-- WORK TASK --
For the listing below, show each line that includes the string "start".

-- DATA BLOCK --

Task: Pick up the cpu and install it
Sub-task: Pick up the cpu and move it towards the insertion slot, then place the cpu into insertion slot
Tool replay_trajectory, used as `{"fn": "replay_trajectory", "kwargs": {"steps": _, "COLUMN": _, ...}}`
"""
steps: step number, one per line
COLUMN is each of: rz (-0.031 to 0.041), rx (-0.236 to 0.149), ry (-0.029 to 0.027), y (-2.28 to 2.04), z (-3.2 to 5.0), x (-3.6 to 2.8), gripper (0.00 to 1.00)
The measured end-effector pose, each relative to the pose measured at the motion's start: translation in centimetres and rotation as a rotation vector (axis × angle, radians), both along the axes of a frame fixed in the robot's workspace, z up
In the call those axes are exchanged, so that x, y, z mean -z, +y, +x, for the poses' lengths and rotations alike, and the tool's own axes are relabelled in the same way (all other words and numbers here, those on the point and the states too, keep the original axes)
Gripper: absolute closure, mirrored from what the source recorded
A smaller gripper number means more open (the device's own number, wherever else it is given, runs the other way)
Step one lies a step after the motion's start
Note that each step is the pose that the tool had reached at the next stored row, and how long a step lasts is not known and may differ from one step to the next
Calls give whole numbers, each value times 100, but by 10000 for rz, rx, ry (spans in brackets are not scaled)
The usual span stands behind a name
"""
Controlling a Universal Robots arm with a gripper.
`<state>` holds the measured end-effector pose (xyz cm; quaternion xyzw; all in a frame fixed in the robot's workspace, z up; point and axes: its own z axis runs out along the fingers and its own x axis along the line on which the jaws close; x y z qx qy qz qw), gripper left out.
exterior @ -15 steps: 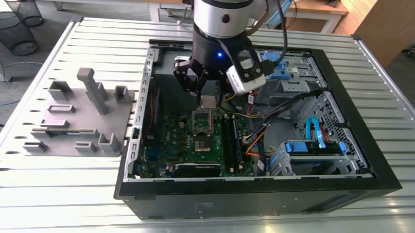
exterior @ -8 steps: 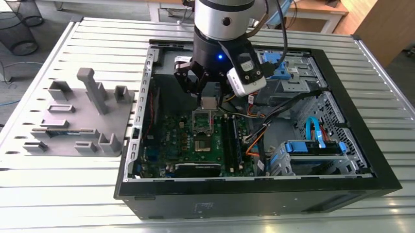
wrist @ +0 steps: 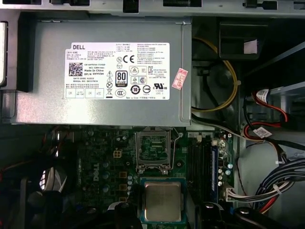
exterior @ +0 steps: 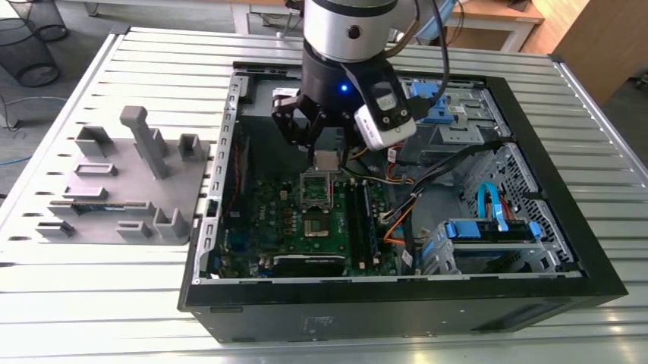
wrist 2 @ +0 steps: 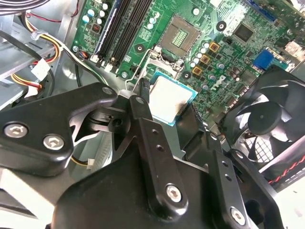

-- EXERCISE OUTPUT --
The measured end-effector pose, each relative to the pose measured at the motion's start: translation in centimetres and rotation as a rotation vector (axis × angle, radians), both along the axes of a frame fixed in the robot's workspace, z up
Step one lies a step after the motion's start

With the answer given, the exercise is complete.